# WHAT YOU HAVE TO DO
Reproduce the tail of the data exactly. It starts at the line containing "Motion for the" and runs to the last line.

# DATA BLOCK
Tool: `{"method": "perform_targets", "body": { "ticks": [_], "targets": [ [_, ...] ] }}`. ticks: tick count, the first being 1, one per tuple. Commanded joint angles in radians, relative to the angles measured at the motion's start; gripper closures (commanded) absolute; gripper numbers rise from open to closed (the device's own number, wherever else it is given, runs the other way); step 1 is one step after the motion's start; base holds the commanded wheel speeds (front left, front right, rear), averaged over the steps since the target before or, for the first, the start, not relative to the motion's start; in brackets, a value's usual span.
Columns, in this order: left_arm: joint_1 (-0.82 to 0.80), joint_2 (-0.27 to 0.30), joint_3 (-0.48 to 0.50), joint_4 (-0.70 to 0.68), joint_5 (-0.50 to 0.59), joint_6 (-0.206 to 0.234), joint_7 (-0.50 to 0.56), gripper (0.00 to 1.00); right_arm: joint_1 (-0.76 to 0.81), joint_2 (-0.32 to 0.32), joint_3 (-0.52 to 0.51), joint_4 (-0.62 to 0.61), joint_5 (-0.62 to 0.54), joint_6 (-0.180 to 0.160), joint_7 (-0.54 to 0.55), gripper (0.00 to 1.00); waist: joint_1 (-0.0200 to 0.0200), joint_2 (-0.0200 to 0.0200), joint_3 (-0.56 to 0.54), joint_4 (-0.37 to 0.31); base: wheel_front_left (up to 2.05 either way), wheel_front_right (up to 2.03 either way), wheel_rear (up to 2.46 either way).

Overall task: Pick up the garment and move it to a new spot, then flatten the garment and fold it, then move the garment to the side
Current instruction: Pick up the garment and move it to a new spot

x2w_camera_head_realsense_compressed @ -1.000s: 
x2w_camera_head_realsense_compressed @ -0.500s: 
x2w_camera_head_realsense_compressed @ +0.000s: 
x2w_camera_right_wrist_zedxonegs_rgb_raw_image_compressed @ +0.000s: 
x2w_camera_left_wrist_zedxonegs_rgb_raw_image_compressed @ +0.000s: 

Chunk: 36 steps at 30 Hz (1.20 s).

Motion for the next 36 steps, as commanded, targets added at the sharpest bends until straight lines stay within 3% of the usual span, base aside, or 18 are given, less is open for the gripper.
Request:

# RESULT OF THIS TASK
Motion for the next 36 steps, as commanded, targets added at the sharpest bends until straight lines stay within 3% of the usual span, base aside, or 18 are given, less is open for the gripper.
Request:

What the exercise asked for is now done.